On April 4, the Mahdi Army was directed to begin launching attacks on coalition targets and to seize control from the nascent U.S.-trained Iraqi security forces. The Mahdi Army, which by then numbered from 3,000 to 10,000 men, organized quickly escalating violent riots and then a coordinated assault, surprising coalition and Iraqi forces and seizing control of Najaf, Kufa, al-Kut, and parts of Baghdad and southern cities like Nasiriyah, Amarah, and Basra. A widespread collapse of the Iraqi security forces ensued, with most deserting or defecting to the rebels rather than fighting. Soon, combat was erupting in many urban centers of southern and central portions of Iraq as U.S. forces attempted to maintain control and prepared for a counteroffensive.

At the same time, the Sunni insurgency was rapidly intensifying. On March 31, 2004, four private military contractors working for the U.S. military were killed and subsequently mutilated by insurgents and a crowd of residents in the city of Fallujah, long a particularly troublesome center of Sunni resistance to the U.S. presence. On the same day, 5 U.S. soldiers were killed by a large IED on a road a few miles outside of the city. The attacks took place as the Marines were taking over responsibility for Al Anbar Governorate, in which Fallujah is located, from the U.S. Army. The intended Marine strategy of patrols, less aggressive raids, humanitarian aid, and close cooperation with local leaders was quickly suspended and the U.S. decided that it was time for a major assault to clear the city of insurgents. On April 4, U.S. and Iraqi forces launched Operation Vigilant Resolve to retake the city, which had clearly fallen completely into rebel hands. They met very stiff and well-organized resistance from the guerrillas. The insurgent force defending Fallujah was believed to number over 2,000 men, divided into platoon-sized units. The guerrillas used sophisticated tactics not seen before in the Iraq war, using standard infantry tactics such as indirect fire support, cover fire, and phased withdrawal. It was noted to resemble a Soviet-style "defense-in-depth" strategy, suggesting guidance from former members of the Iraqi Army rather than foreign jihadis who would more likely used tactics reminiscent of the mujahideen in Afghanistan. After three days of fighting with the U.S. Marines, the insurgents still held three-quarters of the city.
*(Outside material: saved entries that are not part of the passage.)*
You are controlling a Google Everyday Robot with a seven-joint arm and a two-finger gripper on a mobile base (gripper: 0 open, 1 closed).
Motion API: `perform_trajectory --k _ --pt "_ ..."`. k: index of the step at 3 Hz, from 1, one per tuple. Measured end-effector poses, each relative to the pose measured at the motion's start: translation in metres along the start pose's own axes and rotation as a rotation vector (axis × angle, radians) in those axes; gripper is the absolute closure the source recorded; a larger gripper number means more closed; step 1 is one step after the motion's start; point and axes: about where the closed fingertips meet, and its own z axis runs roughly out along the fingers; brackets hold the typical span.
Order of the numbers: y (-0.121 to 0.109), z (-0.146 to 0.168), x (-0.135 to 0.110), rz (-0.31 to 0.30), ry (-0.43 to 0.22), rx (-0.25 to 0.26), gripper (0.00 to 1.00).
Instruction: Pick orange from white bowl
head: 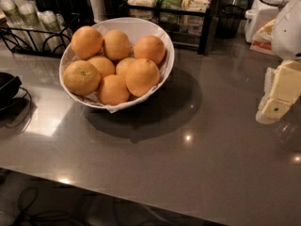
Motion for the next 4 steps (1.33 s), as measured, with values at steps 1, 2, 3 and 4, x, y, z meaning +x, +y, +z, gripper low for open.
perform_trajectory --k 1,2,3,4 --pt "0.000 0.000 0.000 0.000 0.000 0.000 0.00" --pt "0.005 0.011 -0.034 -0.062 -0.048 -0.025 0.00" --pt "0.028 0.015 -0.096 -0.236 -0.125 -0.051 0.00" --pt "0.028 0.015 -0.096 -0.237 -0.126 -0.051 0.00"
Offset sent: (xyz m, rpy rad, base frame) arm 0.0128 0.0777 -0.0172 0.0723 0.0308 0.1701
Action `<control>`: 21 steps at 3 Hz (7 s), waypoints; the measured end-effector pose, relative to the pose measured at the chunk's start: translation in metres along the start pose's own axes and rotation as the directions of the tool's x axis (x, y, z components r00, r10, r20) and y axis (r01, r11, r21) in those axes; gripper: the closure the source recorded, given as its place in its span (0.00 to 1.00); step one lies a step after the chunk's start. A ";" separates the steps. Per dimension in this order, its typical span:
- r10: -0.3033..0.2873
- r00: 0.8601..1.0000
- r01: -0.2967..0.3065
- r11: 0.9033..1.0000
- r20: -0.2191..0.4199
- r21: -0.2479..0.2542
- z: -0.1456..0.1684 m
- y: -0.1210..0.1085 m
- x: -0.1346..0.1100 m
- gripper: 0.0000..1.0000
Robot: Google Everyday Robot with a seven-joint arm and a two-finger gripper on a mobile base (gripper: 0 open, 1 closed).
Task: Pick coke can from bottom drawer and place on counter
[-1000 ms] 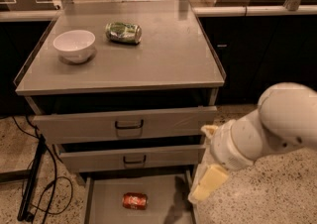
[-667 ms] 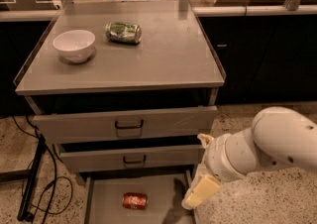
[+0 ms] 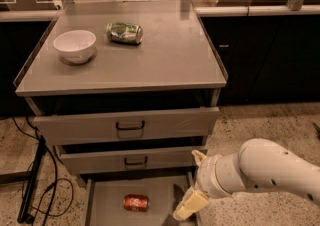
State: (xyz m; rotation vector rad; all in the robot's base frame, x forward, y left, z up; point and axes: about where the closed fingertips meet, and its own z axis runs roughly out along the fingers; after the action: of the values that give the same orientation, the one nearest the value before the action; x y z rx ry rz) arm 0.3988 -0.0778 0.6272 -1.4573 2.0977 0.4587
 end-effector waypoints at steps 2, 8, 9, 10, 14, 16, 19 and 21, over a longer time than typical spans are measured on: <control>0.012 1.000 -0.012 0.999 -0.016 -0.033 0.034 0.004 0.008 0.00; 0.127 0.988 -0.107 0.975 0.090 -0.194 0.245 0.019 0.083 0.00; 0.144 0.983 -0.116 0.968 0.112 -0.222 0.285 0.017 0.087 0.00; 0.134 0.978 -0.100 0.973 0.159 -0.208 0.335 0.017 0.099 0.00; 0.159 0.963 -0.116 0.973 0.217 -0.197 0.440 0.003 0.113 0.00; 0.147 0.968 -0.112 0.978 0.204 -0.175 0.512 -0.005 0.130 0.00; 0.143 0.969 -0.111 0.980 0.201 -0.162 0.528 -0.007 0.137 0.50; 0.143 0.969 -0.111 0.980 0.201 -0.162 0.528 -0.007 0.136 1.00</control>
Offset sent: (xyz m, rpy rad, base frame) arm 0.0058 0.0356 -0.0834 -0.0064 0.0990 0.0219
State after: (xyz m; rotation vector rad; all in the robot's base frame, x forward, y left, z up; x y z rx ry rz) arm 0.4929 0.1117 0.1240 -1.2943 2.0275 0.8018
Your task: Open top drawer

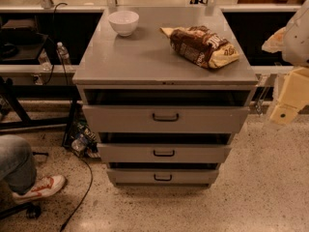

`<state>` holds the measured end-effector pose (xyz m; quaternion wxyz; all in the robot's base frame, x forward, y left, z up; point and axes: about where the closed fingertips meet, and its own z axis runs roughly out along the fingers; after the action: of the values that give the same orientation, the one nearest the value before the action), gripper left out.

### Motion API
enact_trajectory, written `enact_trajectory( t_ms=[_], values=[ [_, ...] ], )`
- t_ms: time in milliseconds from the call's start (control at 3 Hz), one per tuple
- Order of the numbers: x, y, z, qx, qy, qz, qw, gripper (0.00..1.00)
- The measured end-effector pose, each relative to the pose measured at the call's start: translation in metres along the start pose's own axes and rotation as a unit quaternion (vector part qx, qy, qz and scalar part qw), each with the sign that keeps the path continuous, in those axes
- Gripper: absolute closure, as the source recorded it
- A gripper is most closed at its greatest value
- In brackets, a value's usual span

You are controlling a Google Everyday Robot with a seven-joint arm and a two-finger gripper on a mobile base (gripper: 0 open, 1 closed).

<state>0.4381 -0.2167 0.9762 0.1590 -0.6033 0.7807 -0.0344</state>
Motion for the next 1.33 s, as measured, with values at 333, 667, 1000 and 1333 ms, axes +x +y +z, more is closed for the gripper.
enact_trajectory(
  t_ms=[333,667,1000,1333],
  values=[
    [0.000,0.000,0.000,0.000,0.000,0.000,1.0000,0.00],
    [0.012,-0.007,0.024,0.014,-0.022,0.002,0.9997,0.00],
    [0.020,-0.018,0.054,0.037,-0.041,0.002,0.9985,0.00],
    [0.014,-0.033,0.096,0.055,-0.076,0.002,0.9955,0.00]
  ],
)
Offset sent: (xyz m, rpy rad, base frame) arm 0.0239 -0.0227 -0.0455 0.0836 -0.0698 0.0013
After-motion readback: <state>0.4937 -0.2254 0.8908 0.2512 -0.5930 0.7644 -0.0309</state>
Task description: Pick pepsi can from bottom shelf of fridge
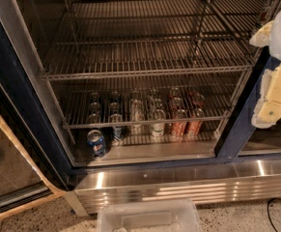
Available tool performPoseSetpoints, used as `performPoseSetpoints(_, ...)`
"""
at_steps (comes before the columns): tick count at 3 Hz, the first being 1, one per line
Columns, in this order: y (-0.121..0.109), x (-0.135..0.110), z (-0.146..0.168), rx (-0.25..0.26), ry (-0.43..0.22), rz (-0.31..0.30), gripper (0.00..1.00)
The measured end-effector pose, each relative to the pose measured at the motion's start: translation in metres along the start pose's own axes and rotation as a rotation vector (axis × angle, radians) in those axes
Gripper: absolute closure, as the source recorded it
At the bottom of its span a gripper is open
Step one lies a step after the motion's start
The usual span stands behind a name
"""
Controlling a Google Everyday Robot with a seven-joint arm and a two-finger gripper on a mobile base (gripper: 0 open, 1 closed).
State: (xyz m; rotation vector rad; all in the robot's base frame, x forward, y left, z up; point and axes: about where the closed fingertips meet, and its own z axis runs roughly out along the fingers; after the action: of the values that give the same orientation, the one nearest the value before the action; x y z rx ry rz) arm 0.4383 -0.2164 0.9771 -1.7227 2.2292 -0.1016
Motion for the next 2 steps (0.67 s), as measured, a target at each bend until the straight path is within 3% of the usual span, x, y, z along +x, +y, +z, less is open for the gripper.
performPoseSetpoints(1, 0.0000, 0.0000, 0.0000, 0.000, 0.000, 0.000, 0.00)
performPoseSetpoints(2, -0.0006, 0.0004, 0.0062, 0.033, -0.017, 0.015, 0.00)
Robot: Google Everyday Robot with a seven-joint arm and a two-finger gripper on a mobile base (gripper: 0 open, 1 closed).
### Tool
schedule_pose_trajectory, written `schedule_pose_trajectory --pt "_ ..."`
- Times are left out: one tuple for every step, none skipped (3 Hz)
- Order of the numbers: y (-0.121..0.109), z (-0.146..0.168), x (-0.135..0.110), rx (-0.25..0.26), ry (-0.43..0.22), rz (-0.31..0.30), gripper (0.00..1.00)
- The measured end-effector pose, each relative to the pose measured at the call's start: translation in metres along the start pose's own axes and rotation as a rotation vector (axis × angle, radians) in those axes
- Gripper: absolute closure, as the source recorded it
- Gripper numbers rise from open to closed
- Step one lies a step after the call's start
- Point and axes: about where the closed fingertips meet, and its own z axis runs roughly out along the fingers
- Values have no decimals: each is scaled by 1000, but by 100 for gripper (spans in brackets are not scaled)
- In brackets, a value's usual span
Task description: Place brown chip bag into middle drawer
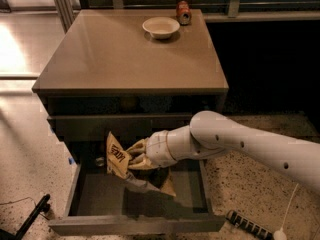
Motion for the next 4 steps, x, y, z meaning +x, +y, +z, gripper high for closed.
schedule_pose_trajectory --pt "-12 25 21 0 -4 25 100" --pt "-10 29 24 -2 -8 31 100" --pt "-1 48 44 -16 -34 63 100" --pt "11 74 72 -19 -65 111 100"
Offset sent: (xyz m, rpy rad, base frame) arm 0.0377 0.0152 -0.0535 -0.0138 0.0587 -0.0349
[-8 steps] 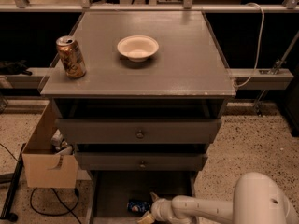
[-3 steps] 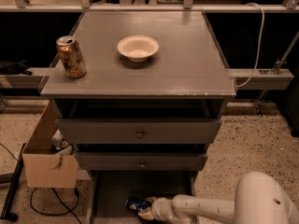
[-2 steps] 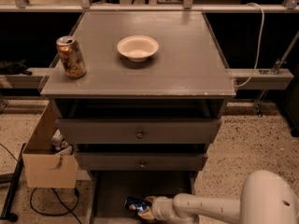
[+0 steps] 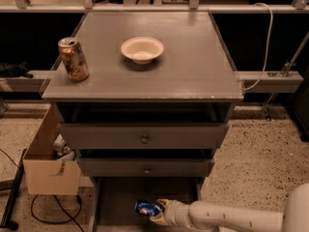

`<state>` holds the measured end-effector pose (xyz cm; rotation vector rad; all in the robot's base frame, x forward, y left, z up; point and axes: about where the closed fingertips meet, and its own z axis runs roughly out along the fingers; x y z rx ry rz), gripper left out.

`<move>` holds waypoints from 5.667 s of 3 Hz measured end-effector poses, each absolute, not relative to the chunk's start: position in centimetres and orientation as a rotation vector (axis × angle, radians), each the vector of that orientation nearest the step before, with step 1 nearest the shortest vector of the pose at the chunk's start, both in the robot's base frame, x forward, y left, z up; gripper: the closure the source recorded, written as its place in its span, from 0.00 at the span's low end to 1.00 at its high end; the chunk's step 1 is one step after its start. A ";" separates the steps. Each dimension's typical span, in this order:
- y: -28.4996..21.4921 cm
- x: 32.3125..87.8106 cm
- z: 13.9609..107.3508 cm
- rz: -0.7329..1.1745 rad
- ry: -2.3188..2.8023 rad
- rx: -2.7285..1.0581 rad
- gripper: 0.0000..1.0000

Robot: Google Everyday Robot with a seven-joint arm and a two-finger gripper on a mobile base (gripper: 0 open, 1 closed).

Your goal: Pick pepsi can from bottom drawer and place on counter

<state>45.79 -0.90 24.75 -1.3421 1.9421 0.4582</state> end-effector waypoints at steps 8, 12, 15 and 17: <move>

Cases of widespread reach and planning, suggesting national insurgent coordination, were noted. Hundreds of insurgents cut the road between Fallujah and Baghdad to the east, while west of Fallujah in Ramadi, over 150 insurgents launched an offensive against U.S. Marine positions. A similar attack followed, conducted by about 150 insurgents, against U.S. Marines near the Syrian border in Al-Qa'im. The assaults were beaten back, but the U.S. toll from the combined attacks numbered in the dozens.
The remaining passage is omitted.